The Outpost (2020)
★★★ / ★★★★
A soldier shouts, “We won! We won!” after a B-1 bomber swooped in and eliminated the remaining Taliban that surrounded and overran PRT Kamdesh, an American outpost inconveniently located in a valley that is surrounded by the ominous Hindu Kush mountains in Afghanistan. As this supposedly joyous proclamation is heard, the camera fixates on dead or dying faces of American soldiers while they’re carried away to their next destination. Observant and sensitive moments like this allows “The Outpost,” directed by Rod Lurie, to move beyond the confines of typical war action-drama.
Ricocheting bullets, deafening explosions, mangled bodies, and painful deaths abound. But the picture, based on the Jake Tapper’s non-fiction book “The Outpost: An Untold Story of American Valor,” is most powerful during its quiet and blink-or-you’ll-miss it moments: a soldier admitting that he no longer has it in him to go back out there and fight—yet no one blinks an eye, a leader who is an expert in finding ways to hide that he may in fact be a coward, an outcast who becomes increasingly alienated by the frat culture in his outpost, phone calls home that reveal the men’s true natures. It is the human details that make the material compelling. Credit to screenwriters Eric Johnson and Paul Tamasy for consistently underscoring the fact that just because one dons an army combat uniform does not transform a person into Rambo. These are but men who must do their jobs to the best of their abilities despite impossible circumstances.
Curiously, the work is divided into chapters based on the commander in charge of PRT Kamdesh at the time, from Captain Keating (Orlando Bloom) who has a real knack for connecting with the locals and getting them to cooperate against the Talibans to Lieutenant Bundermann (Taylor John Smith) who must take over temporarily when Captain Broward (Kwame Patterson) is relieved from his command. During each chapter, we learn about the soldiers in the base by what they talk about, how they interact, what they do to pass the time, how they respond to conflicts inside and outside their walls, sometimes how they struggle with their own selves and their natures.
It is so interesting that at times I wished every key character is given internal monologue. I was especially fascinated by Specialist Carter (Caleb Landry Jones) who always finds himself as a target because he is so unlike the other guys. He is quiet, intense, often in self-isolation. When he does express genuine concerns, he is punished for crossing the line. Jones is terrific in the role—perhaps the best of the bunch. Not once do his eyes fail to tell a specific story or emotion. And his body carries the weight of his character’s many thoughts and frustrations. Will Carter break when the Talibans inevitably come down the mountains to try and exterminate them?
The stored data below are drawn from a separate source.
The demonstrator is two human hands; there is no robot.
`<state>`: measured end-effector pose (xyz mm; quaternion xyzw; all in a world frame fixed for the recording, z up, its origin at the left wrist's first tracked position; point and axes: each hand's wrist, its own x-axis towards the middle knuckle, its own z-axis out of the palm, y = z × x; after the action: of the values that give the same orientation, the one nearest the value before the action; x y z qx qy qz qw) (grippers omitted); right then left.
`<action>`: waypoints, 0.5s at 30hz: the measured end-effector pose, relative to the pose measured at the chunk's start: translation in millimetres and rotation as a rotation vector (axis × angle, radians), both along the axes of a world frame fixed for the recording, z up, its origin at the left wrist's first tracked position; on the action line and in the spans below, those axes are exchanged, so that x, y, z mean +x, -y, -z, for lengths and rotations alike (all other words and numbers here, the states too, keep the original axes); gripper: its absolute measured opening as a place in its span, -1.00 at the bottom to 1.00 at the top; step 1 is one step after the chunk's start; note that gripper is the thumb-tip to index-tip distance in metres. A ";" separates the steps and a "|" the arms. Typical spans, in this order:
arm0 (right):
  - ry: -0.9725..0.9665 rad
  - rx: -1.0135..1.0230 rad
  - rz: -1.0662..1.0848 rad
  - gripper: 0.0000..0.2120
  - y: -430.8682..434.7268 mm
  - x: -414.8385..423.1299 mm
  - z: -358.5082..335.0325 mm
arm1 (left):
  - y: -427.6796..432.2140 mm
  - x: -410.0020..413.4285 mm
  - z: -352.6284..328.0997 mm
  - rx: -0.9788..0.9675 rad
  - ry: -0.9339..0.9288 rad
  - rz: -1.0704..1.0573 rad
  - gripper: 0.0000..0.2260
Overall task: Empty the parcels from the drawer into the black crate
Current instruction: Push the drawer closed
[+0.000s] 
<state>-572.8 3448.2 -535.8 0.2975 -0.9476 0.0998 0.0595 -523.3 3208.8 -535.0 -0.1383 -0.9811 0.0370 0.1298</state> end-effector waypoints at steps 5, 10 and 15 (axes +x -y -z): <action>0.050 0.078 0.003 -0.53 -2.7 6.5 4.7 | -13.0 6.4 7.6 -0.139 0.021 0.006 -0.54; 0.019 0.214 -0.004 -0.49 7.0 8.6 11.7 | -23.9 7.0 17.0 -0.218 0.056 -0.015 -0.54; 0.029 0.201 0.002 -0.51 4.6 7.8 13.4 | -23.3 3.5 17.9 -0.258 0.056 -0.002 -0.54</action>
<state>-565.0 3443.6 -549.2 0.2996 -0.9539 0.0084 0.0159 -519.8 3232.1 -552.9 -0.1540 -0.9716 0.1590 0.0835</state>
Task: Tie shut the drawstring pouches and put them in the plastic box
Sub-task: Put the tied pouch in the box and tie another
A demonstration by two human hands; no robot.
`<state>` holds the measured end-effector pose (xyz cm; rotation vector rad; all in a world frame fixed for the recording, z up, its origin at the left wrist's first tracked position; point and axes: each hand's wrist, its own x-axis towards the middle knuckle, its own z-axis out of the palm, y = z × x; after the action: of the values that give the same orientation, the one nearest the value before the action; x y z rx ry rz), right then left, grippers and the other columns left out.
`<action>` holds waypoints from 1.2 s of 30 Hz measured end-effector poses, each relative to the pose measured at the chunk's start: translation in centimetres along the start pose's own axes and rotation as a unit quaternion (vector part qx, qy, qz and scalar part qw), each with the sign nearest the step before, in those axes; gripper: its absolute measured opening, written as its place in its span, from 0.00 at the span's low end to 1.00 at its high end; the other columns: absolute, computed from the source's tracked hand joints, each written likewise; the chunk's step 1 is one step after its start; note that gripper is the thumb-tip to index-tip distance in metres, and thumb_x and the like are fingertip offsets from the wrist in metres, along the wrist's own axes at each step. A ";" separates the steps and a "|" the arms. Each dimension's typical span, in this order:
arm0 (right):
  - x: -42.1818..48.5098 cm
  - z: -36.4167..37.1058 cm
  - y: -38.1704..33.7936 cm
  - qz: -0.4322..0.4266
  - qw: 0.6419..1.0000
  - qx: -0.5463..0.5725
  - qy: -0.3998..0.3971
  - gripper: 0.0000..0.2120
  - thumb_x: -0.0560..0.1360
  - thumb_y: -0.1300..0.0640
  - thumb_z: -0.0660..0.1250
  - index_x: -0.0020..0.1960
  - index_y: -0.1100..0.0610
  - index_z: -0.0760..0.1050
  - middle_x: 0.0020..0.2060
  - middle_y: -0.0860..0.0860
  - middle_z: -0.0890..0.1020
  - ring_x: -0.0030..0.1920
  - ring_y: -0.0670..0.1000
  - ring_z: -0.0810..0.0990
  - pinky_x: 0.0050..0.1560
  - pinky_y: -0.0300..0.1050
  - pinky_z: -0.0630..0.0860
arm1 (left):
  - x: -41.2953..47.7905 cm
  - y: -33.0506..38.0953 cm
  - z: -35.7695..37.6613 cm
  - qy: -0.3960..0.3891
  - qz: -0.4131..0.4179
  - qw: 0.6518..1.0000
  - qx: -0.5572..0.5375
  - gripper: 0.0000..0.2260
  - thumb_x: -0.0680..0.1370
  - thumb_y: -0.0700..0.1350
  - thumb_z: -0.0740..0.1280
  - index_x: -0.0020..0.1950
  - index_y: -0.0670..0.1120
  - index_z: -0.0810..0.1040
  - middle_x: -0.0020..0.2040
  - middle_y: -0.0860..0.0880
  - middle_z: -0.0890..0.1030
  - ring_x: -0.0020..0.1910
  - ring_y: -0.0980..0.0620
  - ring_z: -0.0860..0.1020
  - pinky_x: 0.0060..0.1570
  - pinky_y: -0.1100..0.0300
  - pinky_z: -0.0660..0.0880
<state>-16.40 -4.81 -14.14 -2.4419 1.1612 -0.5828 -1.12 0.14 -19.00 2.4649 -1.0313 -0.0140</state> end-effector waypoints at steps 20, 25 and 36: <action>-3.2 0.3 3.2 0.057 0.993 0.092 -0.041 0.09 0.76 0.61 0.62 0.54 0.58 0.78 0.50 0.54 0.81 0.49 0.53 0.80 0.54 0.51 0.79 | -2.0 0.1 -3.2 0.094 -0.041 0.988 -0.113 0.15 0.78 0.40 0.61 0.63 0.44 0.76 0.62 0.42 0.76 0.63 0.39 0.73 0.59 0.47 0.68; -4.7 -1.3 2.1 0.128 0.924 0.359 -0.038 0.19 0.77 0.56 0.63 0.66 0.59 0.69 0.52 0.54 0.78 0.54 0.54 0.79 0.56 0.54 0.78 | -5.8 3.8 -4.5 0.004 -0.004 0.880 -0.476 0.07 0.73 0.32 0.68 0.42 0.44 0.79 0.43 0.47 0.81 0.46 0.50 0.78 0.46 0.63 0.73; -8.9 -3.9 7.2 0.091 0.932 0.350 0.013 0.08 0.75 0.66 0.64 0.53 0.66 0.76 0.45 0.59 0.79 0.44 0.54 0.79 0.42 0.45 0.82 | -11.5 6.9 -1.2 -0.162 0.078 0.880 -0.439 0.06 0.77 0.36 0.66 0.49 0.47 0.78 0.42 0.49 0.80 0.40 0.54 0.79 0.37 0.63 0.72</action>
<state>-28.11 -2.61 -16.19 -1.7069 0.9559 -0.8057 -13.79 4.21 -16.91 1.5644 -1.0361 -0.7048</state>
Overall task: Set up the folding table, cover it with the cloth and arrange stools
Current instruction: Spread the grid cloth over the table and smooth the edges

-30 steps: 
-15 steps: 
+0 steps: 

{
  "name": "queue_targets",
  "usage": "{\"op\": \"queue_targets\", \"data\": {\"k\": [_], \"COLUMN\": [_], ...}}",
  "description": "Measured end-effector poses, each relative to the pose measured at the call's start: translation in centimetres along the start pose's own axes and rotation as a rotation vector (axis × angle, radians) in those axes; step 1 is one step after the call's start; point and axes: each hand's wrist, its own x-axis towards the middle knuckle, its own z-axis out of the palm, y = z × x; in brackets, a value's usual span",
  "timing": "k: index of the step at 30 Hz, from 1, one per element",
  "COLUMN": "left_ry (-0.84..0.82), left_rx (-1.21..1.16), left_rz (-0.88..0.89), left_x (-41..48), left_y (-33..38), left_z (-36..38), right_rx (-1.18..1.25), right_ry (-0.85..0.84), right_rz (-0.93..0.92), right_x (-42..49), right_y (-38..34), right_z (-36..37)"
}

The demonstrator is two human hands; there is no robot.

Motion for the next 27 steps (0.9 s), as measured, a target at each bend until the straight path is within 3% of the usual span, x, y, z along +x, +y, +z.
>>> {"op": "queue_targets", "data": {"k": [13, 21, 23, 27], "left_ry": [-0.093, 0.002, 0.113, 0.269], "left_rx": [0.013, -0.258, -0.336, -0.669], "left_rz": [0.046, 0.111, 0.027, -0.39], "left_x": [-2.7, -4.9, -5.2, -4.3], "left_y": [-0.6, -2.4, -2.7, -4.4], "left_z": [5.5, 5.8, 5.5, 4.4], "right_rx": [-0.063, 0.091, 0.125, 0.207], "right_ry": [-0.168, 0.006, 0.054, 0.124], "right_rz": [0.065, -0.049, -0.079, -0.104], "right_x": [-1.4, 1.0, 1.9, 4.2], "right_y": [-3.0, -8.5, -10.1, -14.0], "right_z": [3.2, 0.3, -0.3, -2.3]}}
Another wonderful decision by the filmmakers is taking the time to emphasize geography. It isn’t enough to show the surrounding mountains that tower the outpost. At one point, we are taken outside the walls and onto higher ground. Because we see what the Talibans see, we get a chance to think how they think, especially how best to effectively attack the outpost given that the Americans not only have more weapons, they have more advanced weapons and varied resources. Thus, the base must be taken down quickly. Given the height advantage, what is the best approach to strike fear and panic, so that the enemy is compelled to rush to failure?